I have an external delta table partitioned by year in my storage, so when I try to "mount" the delta in Databricks table using this code:
CREATE TABLE if not exists profitek.products
USING DELTA
LOCATION 'dbfs:/mnt/curated-l1/profitek/products'
I get this error:
You are trying to create an external table spark_catalog
.general
.products
from dbfs:/mnt/curated-l1/general/products
using Databricks Delta, but there is no transaction log present at
dbfs:/mnt/curated-l1/general/products/_delta_log
. Check the upstream job to make sure that it is writing using
format("delta") and that the path is the root of the table.
The _delta_log file is inside every partition
products
│
├── 2022-01-01
│ ├── _delta_log
│ ├── part_01.parquet
│ └── part_02.parquet
├── 2022-01-02
├── _delta_log
├── part_01.parquet
└── part_02.parquet
So I can mount a PART of the table using something like this
CREATE TABLE if not exists profitek.products
USING DELTA
LOCATION 'dbfs:/mnt/curated-l1/profitek/products/2022-01-01'
How can I "mount" the full table, with all his partitions??
Your delta table is not partitioned using delta's partitioning capabilities: df.write.format("delta").partitionBy(<date_column_name>).save(path)
If done in the way described above, the directory structure would look like this:
products
├── _delta_log
│ └── 0000000.json
├── 2022-01-01
│ ├── part_01.parquet
│ └── part_02.parquet
├── 2022-01-02
├── part_01.parquet
└── part_02.parquet
As per the directory structure provided by you, it seems the delta tables were partitioned explicitly, i.e.: the partitions were explicitly written to those locations.
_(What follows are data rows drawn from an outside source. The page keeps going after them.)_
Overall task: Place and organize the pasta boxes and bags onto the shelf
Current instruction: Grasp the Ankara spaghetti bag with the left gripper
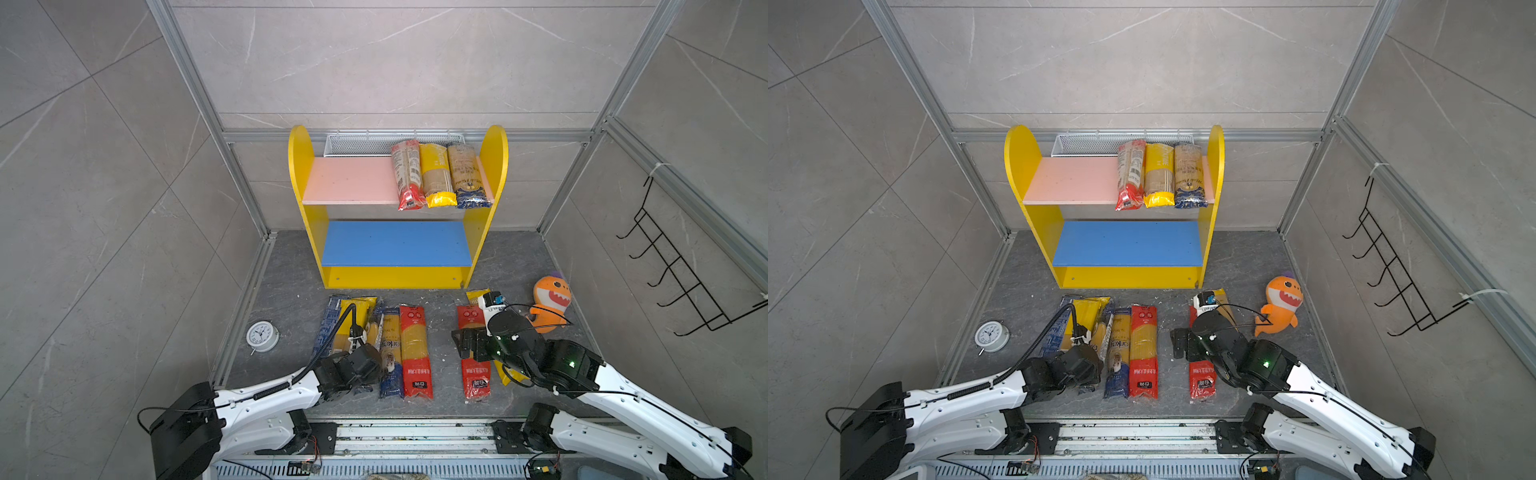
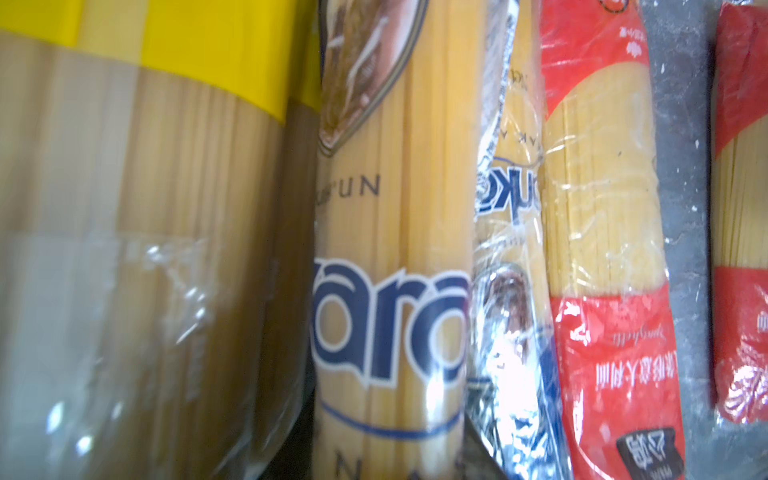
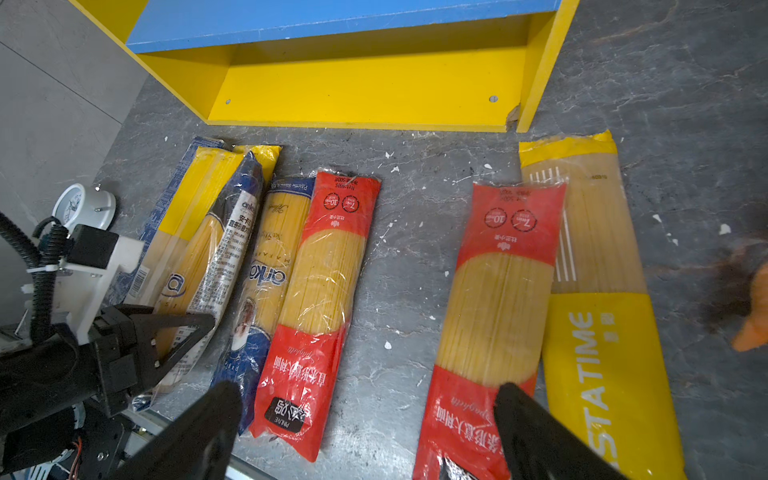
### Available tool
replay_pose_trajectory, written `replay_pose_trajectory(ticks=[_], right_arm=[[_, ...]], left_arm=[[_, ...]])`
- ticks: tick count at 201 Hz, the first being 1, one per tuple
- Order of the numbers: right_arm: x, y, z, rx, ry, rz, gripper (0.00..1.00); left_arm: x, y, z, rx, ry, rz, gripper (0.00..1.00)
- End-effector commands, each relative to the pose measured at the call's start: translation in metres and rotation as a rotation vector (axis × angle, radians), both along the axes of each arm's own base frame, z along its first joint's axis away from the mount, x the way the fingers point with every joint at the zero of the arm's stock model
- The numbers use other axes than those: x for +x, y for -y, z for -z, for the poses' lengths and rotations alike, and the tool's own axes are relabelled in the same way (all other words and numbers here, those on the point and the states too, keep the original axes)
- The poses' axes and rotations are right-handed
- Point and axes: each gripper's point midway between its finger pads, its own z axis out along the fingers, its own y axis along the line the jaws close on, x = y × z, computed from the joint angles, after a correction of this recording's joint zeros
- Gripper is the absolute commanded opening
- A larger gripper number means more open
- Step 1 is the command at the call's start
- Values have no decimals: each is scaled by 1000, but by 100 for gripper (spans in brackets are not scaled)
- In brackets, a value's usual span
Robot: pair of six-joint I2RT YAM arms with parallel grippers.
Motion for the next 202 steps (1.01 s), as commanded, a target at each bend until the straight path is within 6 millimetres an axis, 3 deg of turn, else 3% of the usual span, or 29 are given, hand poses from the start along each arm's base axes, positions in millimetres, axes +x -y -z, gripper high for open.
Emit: replay_pose_trajectory(ticks=[1,98,147,202], right_arm=[[-1,0,3,-4,-17,2,98],[2,-16,-17,58,11,-51,98],[3,-18,-33,86,55,-61,99],[7,-22,-43,82,73,-71,99]], left_arm=[[5,-4,-32,-20,55,-9,0],[2,-31,-185,-89,270,53,0],[-5,-54,-250,-108,357,59,0],[-15,-45,-321,-233,437,146,0]])
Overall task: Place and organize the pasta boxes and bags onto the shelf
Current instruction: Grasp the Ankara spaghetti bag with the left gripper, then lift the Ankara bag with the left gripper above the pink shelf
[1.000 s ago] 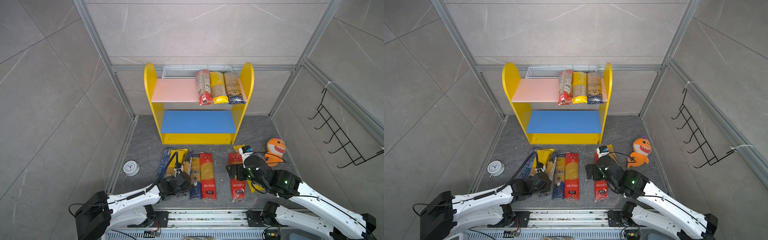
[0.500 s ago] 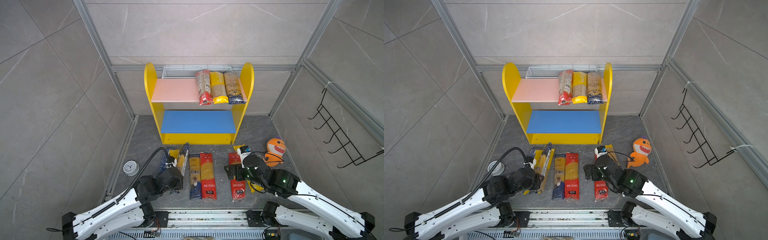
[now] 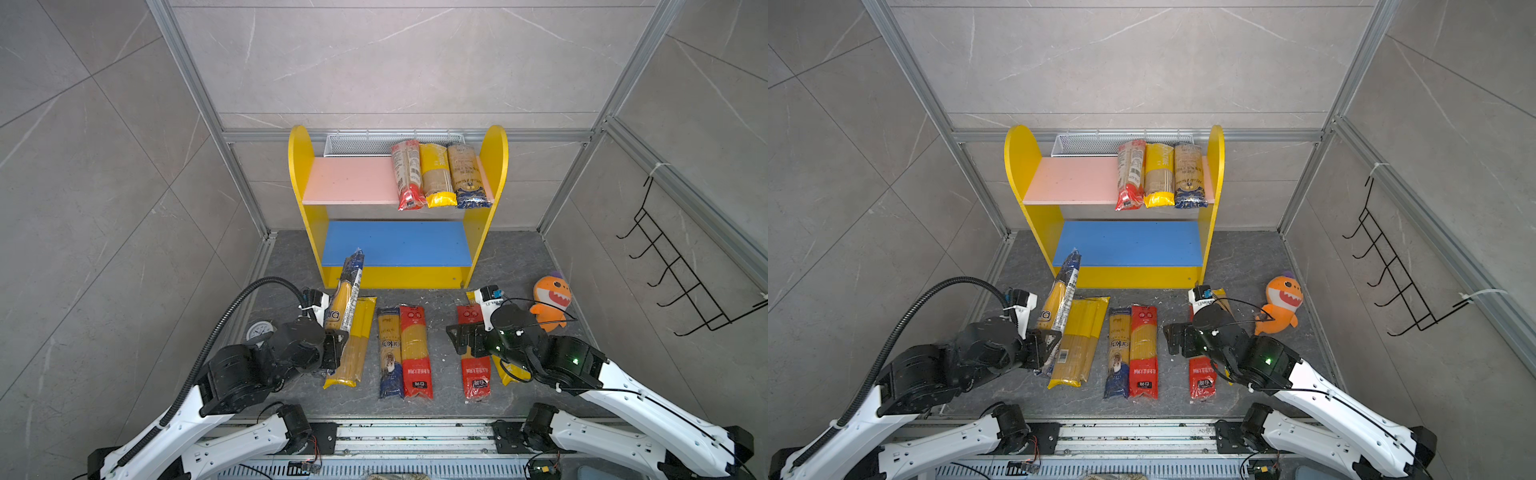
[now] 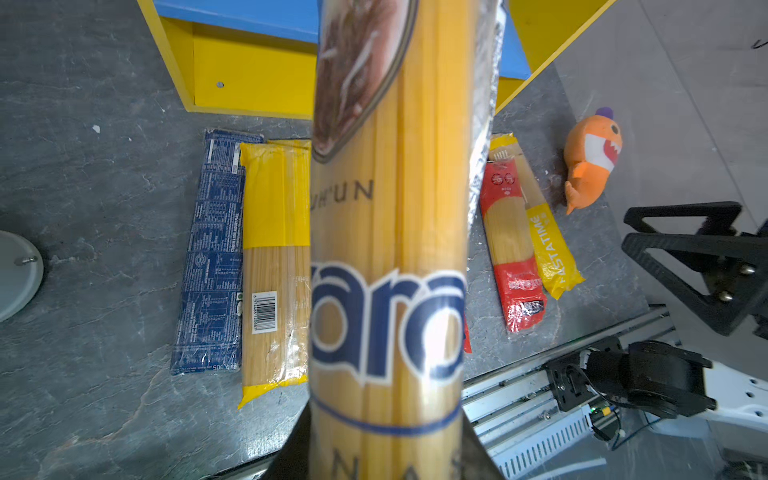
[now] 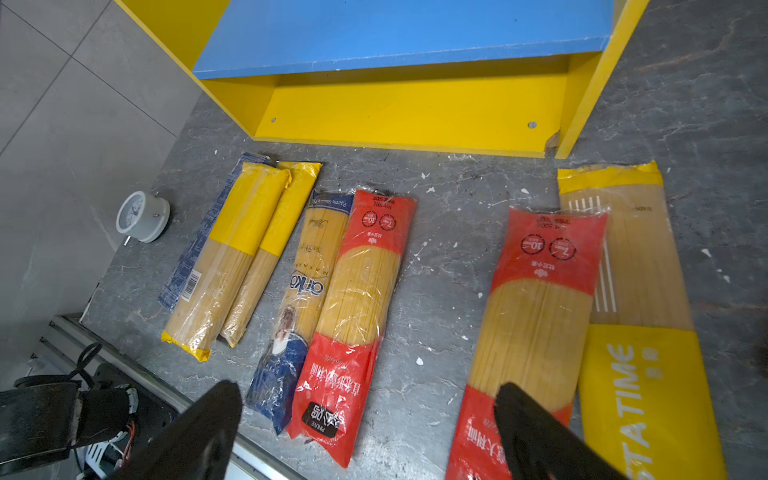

Something like:
df_2022_01_01.write.format("delta").save("products/2022-01-01")
df_2022_01_02.write.format("delta").save("products/2022-01-02")
To get all the partitions in one df, you need to read individual ones and simply union them (assuming schema is same):
df_2022_01_01 = spark.read.format("delta").load("products/2022-01-01")
df_2022_01_02 = spark.read.format("delta").load("products/2022-01-02")
//then union the two dfs
df = df_2022_01_01.union(df_2022_01_02)
I've shown for 2 dfs only, you can use this approach to union dataframes in a for-loop.
Now that you have complete data in the df, you can partition it using delta for easier access later on:
df.write.format("delta").partitionBy(<date_column_name>).save("/products/complete-delta")